The Scottish government, of course, has a mandate from the 62 per cent Scottish Remain vote in last year’s referendum to oppose or at least seek to ameliorate Brexit. Wales, however, voted for Brexit. That vote ran against much of the political self-understanding cultivated for years across the centre-left in Wales; but Leave it was.

To what extent, then, is the approach of the Welsh government actually reflecting the views of the people of Wales? New research, published today by Cardiff University’s Wales Governance Centre, has explored in more detail than ever before what the Welsh think and understand about Brexit.

The first clear point to emerge from the data is that few people are yet changing their minds.

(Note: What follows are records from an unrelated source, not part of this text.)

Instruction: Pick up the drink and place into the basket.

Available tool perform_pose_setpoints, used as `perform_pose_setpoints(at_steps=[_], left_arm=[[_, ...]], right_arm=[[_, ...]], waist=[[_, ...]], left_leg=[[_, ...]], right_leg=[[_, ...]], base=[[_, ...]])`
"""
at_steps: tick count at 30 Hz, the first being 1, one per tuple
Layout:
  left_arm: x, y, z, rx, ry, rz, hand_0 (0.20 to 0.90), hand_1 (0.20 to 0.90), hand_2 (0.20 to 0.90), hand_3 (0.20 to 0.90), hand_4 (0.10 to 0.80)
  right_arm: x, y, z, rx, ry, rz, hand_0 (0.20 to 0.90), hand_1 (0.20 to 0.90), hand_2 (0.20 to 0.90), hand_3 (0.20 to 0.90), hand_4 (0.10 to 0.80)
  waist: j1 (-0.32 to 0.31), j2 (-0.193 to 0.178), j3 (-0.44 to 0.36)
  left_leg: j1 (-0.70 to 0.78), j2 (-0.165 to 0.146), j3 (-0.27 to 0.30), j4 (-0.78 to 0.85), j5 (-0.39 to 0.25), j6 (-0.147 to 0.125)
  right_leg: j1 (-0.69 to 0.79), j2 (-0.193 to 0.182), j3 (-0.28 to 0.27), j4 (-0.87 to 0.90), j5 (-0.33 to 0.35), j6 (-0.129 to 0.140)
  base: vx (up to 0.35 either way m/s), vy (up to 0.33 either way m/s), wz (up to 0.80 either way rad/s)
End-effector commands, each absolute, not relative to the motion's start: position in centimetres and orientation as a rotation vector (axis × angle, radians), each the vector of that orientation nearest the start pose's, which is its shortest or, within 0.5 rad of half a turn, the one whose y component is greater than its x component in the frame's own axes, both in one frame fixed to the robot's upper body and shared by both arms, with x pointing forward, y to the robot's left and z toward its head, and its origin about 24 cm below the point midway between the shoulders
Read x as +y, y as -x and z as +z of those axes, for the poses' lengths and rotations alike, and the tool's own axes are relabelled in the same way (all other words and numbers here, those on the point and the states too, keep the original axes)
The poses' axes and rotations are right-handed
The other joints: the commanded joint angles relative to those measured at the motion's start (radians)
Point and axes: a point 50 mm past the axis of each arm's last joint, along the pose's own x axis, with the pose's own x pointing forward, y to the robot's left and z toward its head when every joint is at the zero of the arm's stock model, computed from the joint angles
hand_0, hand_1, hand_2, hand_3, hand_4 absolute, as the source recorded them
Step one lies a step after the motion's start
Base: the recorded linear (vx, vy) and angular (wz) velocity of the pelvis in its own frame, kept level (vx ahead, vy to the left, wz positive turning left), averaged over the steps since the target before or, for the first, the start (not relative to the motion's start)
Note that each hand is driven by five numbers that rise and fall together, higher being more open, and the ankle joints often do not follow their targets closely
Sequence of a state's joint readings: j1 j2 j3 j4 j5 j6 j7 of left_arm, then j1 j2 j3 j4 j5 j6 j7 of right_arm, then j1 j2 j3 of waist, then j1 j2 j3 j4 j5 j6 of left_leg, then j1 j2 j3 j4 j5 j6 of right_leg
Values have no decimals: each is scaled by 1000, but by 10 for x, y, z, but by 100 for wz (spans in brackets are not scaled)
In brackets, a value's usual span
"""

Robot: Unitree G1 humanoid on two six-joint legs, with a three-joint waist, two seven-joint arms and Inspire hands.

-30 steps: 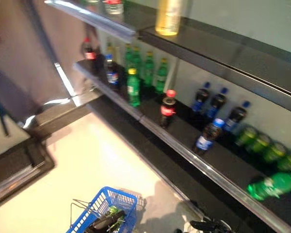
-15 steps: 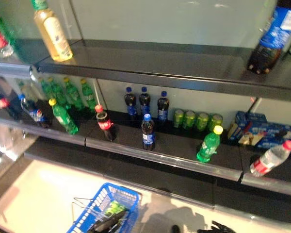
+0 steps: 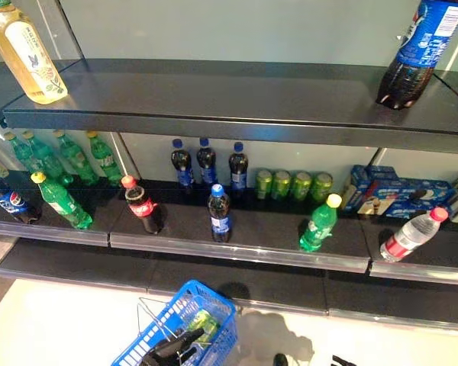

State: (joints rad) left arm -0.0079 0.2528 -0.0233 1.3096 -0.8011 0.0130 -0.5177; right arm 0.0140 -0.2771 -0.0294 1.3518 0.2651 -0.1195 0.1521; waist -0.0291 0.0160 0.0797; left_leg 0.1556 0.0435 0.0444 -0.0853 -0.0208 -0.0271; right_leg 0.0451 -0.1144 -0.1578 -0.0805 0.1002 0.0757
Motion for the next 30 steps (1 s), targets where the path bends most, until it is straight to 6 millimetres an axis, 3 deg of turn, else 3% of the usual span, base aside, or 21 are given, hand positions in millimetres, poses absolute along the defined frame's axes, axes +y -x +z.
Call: perform_pose_setpoints(at_steps=[1, 30], left_arm=[[241, -132, -138, 776, 756, 112, 300, 300, 300, 200, 100], [236, -116, -144, 816, 759, 133, 300, 300, 300, 200, 100]], right_arm=[[-263, -85, -154, 1139, -75, -252, 900, 900, 900, 900, 800], [-265, -71, -157, 1188, -59, -248, 900, 900, 900, 900, 800]], waist=[[34, -3, -6], [44, -8, -4]], left_leg=[[-33, -20, 49, 17, 10, 24], [-50, 17, 70, -2, 32, -15]], right_leg=[[24, -58, -5, 140, -92, 31], [56, -41, -41, 30, -47, 27]], base=[[17, -37, 1], [-2, -8, 0]])
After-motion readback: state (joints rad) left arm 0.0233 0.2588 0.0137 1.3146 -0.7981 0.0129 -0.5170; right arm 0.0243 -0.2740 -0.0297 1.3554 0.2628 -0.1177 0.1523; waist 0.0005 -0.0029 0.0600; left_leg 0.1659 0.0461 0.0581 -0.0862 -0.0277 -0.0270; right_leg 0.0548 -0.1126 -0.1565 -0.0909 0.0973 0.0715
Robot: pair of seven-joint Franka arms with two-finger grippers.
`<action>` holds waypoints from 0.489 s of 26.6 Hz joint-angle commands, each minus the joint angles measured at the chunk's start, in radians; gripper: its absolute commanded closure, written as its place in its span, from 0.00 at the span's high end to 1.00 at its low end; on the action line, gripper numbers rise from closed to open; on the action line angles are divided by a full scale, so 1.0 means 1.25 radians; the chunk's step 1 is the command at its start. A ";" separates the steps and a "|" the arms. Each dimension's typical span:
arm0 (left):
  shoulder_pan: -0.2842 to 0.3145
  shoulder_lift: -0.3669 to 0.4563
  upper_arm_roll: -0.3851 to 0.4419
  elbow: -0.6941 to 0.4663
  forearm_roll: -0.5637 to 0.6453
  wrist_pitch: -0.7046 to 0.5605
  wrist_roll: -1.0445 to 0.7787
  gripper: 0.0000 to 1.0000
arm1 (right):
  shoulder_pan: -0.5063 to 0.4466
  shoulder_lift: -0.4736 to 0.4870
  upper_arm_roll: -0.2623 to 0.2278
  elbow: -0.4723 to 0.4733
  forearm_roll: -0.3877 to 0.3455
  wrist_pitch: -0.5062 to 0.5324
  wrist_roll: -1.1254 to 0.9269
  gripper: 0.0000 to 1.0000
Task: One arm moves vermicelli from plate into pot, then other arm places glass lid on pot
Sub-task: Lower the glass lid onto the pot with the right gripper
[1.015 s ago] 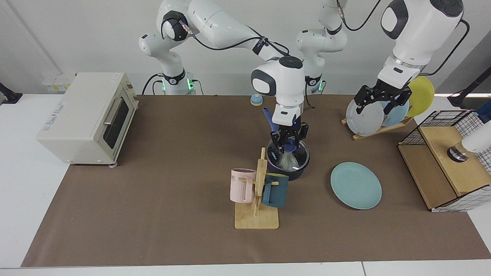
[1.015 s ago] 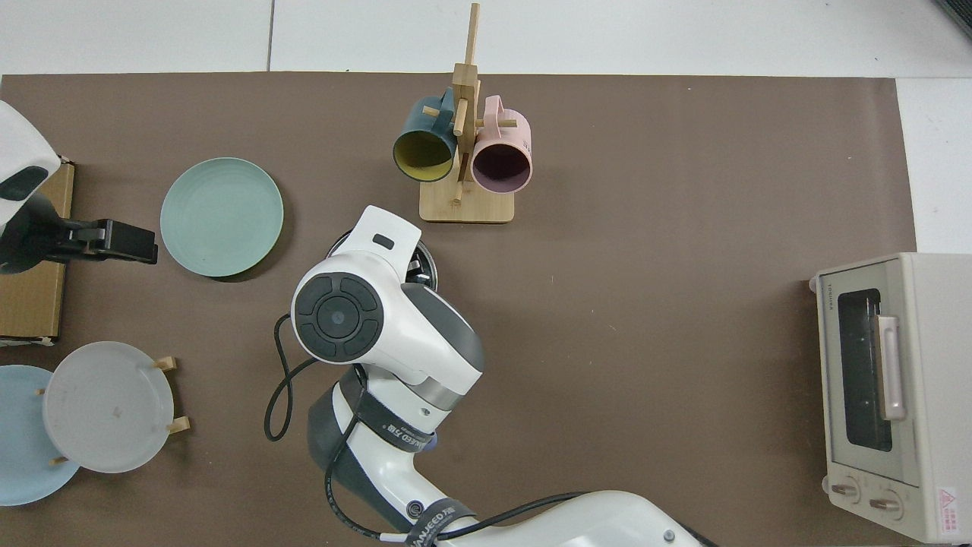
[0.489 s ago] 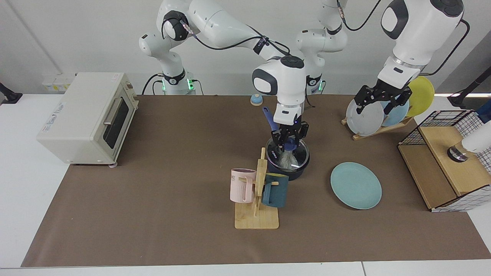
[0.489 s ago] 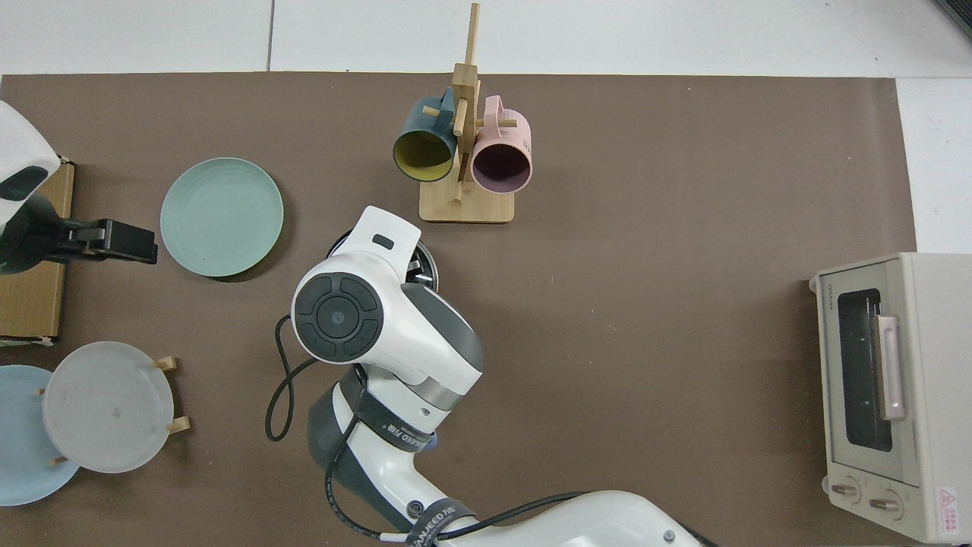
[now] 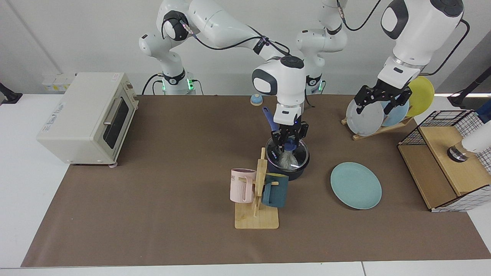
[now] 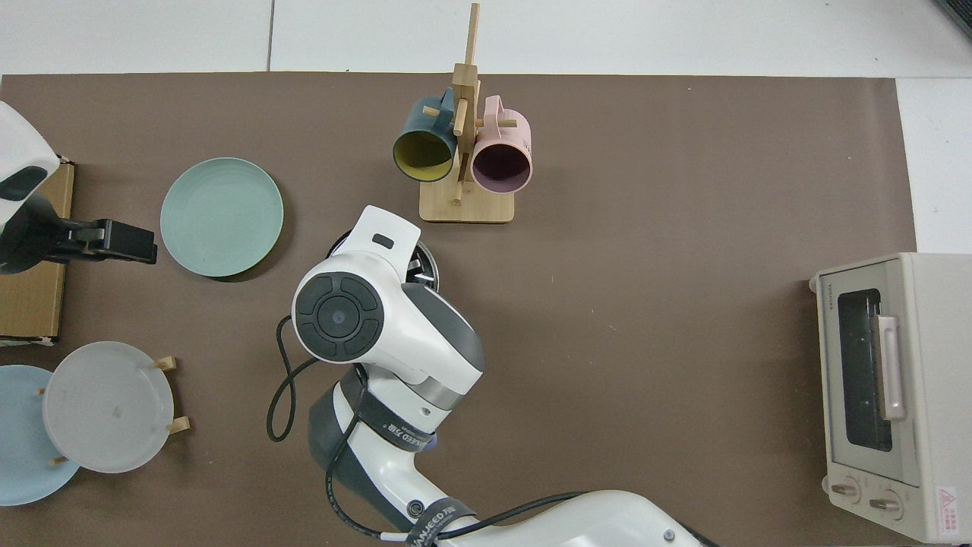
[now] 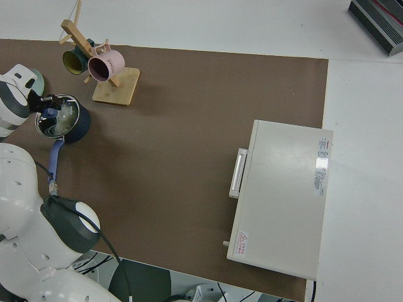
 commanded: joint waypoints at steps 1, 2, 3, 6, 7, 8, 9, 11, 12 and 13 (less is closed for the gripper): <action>-0.006 -0.011 0.007 -0.005 -0.005 -0.013 0.003 1.00 | -0.006 0.010 0.001 -0.001 0.003 0.007 -0.021 0.00; -0.006 -0.011 0.007 -0.005 -0.005 -0.013 0.003 1.00 | -0.006 0.012 0.000 0.000 0.003 0.008 -0.021 0.00; -0.006 -0.011 0.007 -0.005 -0.005 -0.013 0.003 1.00 | -0.006 0.015 0.000 0.005 0.003 0.007 -0.021 0.00; -0.006 -0.011 0.007 -0.005 -0.005 -0.013 0.003 1.00 | -0.007 0.028 0.000 0.029 0.003 0.005 -0.021 0.00; -0.006 -0.011 0.007 -0.005 -0.005 -0.013 0.003 1.00 | -0.007 0.031 0.000 0.034 0.003 0.004 -0.021 0.00; -0.006 -0.011 0.009 -0.005 -0.005 -0.013 0.003 1.00 | -0.007 0.031 0.000 0.034 0.003 0.005 -0.021 0.00; -0.006 -0.011 0.009 -0.005 -0.005 -0.013 0.003 1.00 | -0.007 0.031 0.000 0.034 0.003 0.005 -0.021 0.00; -0.006 -0.011 0.009 -0.005 -0.005 -0.013 0.003 1.00 | -0.007 0.033 -0.001 0.037 0.003 0.002 -0.021 0.00; -0.006 -0.011 0.009 -0.005 -0.005 -0.013 0.003 1.00 | -0.006 0.035 -0.001 0.046 0.003 -0.003 -0.021 0.00; -0.006 -0.011 0.009 -0.005 -0.005 -0.013 0.003 1.00 | -0.006 0.039 -0.001 0.053 0.003 -0.005 -0.021 0.00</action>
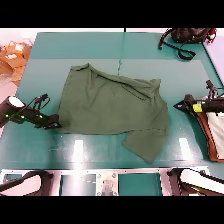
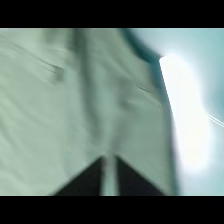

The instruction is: Fold the shirts.

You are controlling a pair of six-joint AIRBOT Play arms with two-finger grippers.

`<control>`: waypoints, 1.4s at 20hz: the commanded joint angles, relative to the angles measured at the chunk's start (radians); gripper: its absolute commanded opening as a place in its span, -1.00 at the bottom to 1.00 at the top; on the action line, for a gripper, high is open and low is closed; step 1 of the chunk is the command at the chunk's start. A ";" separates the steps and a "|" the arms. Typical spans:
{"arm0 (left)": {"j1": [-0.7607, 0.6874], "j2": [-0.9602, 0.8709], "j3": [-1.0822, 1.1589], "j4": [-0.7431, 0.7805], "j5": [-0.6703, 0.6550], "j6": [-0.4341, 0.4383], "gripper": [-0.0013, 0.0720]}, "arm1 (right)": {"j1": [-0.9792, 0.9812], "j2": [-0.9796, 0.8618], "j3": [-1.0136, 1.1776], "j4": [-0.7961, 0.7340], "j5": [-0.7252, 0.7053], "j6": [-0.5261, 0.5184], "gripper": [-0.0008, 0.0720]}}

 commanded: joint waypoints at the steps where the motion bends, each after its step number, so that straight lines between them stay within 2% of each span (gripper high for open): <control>1: 0.000 -0.001 0.011 0.019 0.016 0.016 -0.90 | -0.029 0.031 -0.054 -0.151 0.056 0.100 -0.17; 4: 0.000 -0.001 0.011 0.019 0.007 0.016 -0.90 | -0.028 0.031 -0.170 -0.150 0.037 0.099 -0.15; 6: 0.000 -0.001 0.011 0.018 0.007 0.016 -0.90 | -0.028 0.031 -0.239 -0.147 0.007 0.098 0.18; 11: 0.000 -0.001 0.011 -0.004 0.007 0.016 -0.90 | -0.027 0.031 -0.332 -0.135 -0.034 0.094 0.18; 13: 0.000 -0.001 0.011 -0.026 0.006 0.016 -0.90 | -0.027 0.029 -0.341 -0.074 -0.068 0.061 0.17; 14: 0.000 -0.001 0.011 -0.042 0.006 0.016 -0.90 | -0.027 0.027 -0.340 -0.032 -0.075 0.039 0.11; 15: 0.000 -0.001 0.011 -0.056 0.004 0.016 -0.90 | -0.027 0.023 -0.340 0.000 -0.076 0.021 -0.06; 19: 0.000 -0.001 0.011 -0.079 -0.030 0.016 -0.90 | -0.003 0.020 -0.340 0.044 -0.040 -0.004 -0.22; 20: 0.000 -0.001 0.011 -0.079 -0.042 0.016 -0.90 | 0.013 0.020 -0.340 0.045 -0.024 -0.007 -0.32; 22: 0.000 0.002 0.013 -0.080 -0.068 0.016 -0.90 | 0.040 0.020 -0.337 0.045 0.006 -0.011 -0.79; 24: 0.000 0.017 0.040 -0.087 -0.113 0.016 -0.90 | 0.052 0.023 -0.298 0.049 0.056 -0.008 -0.93; 28: 0.000 0.142 0.233 -0.143 -0.244 0.004 -0.90 | 0.051 0.135 -0.069 0.166 0.158 0.060 -0.94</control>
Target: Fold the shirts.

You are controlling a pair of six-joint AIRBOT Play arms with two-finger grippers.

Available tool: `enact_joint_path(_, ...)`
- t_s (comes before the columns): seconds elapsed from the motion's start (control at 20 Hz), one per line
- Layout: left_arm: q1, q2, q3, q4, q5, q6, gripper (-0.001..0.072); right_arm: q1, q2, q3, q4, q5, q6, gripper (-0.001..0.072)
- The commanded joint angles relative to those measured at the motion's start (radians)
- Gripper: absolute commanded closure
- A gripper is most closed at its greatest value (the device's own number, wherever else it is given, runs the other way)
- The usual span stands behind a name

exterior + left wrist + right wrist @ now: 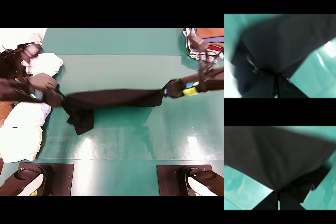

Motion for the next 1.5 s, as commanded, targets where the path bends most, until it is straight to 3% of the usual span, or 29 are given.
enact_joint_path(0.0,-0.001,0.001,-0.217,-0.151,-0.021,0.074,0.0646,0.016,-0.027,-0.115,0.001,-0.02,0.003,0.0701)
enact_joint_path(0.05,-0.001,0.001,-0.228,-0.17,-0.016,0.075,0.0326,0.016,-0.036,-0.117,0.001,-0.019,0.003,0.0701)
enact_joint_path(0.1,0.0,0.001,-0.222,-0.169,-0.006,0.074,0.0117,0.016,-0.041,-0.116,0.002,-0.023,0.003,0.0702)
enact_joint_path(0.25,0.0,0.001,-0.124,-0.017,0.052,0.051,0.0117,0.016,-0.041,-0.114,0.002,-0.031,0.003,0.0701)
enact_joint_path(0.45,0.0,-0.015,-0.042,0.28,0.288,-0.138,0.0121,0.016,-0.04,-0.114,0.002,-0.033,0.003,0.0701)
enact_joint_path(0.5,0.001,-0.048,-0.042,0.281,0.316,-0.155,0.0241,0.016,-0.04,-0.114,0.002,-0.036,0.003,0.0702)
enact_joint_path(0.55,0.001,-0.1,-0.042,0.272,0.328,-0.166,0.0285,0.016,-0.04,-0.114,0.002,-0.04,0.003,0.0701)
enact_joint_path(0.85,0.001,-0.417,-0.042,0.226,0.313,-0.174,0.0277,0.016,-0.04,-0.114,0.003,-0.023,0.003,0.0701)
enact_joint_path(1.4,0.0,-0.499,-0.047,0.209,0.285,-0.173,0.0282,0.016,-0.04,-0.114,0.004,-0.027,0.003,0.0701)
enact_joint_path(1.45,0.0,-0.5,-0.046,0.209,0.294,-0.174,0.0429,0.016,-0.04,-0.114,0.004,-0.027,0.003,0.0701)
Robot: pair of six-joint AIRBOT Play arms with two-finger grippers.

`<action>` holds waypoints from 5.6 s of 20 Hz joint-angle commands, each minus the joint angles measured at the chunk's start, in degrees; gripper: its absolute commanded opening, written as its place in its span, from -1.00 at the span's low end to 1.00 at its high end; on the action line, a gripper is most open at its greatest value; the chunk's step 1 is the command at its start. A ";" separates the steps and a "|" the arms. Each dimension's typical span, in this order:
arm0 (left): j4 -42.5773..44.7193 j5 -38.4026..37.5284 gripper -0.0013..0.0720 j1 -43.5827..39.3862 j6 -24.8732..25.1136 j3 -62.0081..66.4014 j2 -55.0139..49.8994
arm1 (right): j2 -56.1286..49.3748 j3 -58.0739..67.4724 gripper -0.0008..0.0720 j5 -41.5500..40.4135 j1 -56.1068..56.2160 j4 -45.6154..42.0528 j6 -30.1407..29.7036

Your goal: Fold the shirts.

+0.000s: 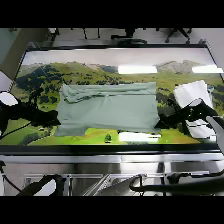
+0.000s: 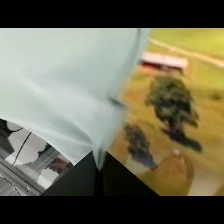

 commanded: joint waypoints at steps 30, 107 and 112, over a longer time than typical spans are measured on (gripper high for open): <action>-10.03 -1.40 0.92 -1.16 -0.22 53.29 -48.00 | -11.67 23.12 0.45 -27.56 -0.85 10.29 -13.68; -86.55 0.39 -0.92 -3.48 15.54 47.15 -19.26 | -20.72 34.34 0.84 -7.72 16.13 10.73 1.09; -86.49 -0.11 -0.92 -3.48 15.65 47.15 -19.26 | -24.52 34.34 0.82 -7.72 19.30 21.49 -4.59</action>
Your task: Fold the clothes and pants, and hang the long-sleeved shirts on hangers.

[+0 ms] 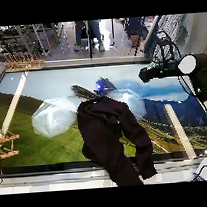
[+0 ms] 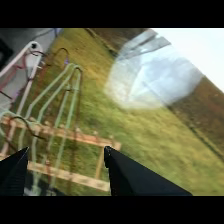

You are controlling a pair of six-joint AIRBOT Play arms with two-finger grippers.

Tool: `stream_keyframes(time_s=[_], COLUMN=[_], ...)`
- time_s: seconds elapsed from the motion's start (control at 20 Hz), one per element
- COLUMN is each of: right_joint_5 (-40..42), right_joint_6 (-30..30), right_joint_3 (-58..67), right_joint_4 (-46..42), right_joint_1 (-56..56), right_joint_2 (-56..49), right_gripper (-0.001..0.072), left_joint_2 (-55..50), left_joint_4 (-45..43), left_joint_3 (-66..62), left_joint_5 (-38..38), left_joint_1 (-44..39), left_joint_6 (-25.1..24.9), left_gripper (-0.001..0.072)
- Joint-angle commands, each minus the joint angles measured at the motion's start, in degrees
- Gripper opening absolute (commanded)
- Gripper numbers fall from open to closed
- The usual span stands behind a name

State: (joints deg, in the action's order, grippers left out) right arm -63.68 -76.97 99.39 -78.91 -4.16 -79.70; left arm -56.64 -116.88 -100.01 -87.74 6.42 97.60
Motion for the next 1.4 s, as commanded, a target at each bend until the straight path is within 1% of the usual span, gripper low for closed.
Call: stream_keyframes(time_s=[0.0,0.1,0.3,0.4,0.5,0.55,0.6,0.65,0.7,0.75,0.85,0.95,1.15,1.2,1.25,1.3,1.35], right_joint_5=[1.7,2.1,2.7,2.0,0.2,-1.4,-3.8,-6.0,-7.5,-7.7,-7.7,-7.0,-2.7,-1.4,-0.6,-0.3,0.4], right_joint_6=[-5.9,-5.9,-6.1,-7.3,-9.7,-10.6,-10.7,-10.6,-10.2,-8.9,-7.8,-7.7,-5.8,-5.8,-5.9,-5.9,-5.9], right_joint_3=[0.1,0.1,0.0,0.0,-1.0,-2.3,-4.2,-6.4,-9.3,-12.1,-15.3,-15.3,-15.2,-15.1,-14.5,-13.6,-12.6], right_joint_4=[5.8,5.7,1.5,0.7,0.7,0.8,2.6,5.4,8.7,12.6,17.7,18.4,20.9,20.8,20.8,20.6,20.0], right_joint_1=[0.0,0.0,0.0,0.2,0.6,0.9,1.5,2.4,3.6,4.7,6.1,5.7,3.0,2.1,1.2,0.3,-0.7], right_joint_2=[0.0,0.0,-0.1,-0.6,-1.9,-2.9,-4.3,-5.7,-7.2,-8.6,-11.4,-14.8,-21.6,-22.6,-23.7,-24.5,-25.0], right_gripper=[0.0704,0.0704,0.0703,0.0703,0.0704,0.0704,0.0704,0.0705,0.0705,0.0705,0.0704,0.0704,0.0698,0.0654,0.0623,0.0535,0.0238], left_joint_2=[-3.1,-6.3,-13.8,-18.0,-23.0,-25.9,-28.8,-32.0,-34.9,-38.0,-43.5,-48.8,-57.5,-59.2,-60.5,-61.5,-61.8], left_joint_4=[8.2,12.7,17.3,20.4,30.4,38.8,47.8,56.1,61.5,64.9,65.9,65.9,65.9,65.4,64.6,64.6,64.7], left_joint_3=[0.0,0.0,0.0,0.0,0.0,0.0,0.0,0.0,0.0,0.0,0.0,0.0,-0.1,-0.1,-0.1,-0.1,-0.1], left_joint_5=[-0.1,0.5,-0.4,-1.7,-1.1,0.4,2.2,4.4,6.2,8.1,12.3,14.7,15.6,16.0,16.6,17.2,18.3], left_joint_1=[0.0,0.0,0.0,0.0,0.0,-0.1,-0.6,-1.6,-2.8,-4.5,-8.0,-11.0,-15.2,-15.8,-16.1,-16.3,-16.3], left_joint_6=[9.4,10.4,10.4,9.8,4.3,1.1,-2.0,-4.9,-7.0,-8.2,-8.3,-8.3,-7.8,-5.6,-2.8,-1.8,-1.8], left_gripper=[0.051,0.0508,0.051,0.0514,0.0514,0.0547,0.0647,0.0656,0.0655,0.0656,0.0655,0.0655,0.0652,0.0642,0.06,0.0404,0.0126])
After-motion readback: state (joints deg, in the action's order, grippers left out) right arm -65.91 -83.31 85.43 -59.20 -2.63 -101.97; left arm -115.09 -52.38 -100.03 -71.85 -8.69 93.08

As with the GB-wide polling, an overwhelming majority of Remain and Leave voters would still vote the same way if the referendum was repeated now. Wales, no more than the rest of the country, is not coming together as Theresa May hoped that we would.

But divisions persist far beyond how we would vote in any re-run of last year’s referendum, or even what – if any – sort of Brexit the UK should seek to negotiate. The research found that Remainers and Leavers also differ greatly in what they think will happen. Leavers are much more likely to take an optimistic view of the implications of Brexit for themselves, their communities, and for Wales as a whole; Remainers are overwhelmingly pessimistic. Remainers do not believe that post-Brexit the UK’s global influence will rise, or that more money will be available for the NHS; Leavers are much more sanguine.

We even see substantial differences about the political process: most Remainers either think that any deal negotiated should require ratification by the UK parliament and the devolved chambers, or think that there should have to be a second referendum. Leavers think that it should be implemented immediately or require approval by Westminster alone.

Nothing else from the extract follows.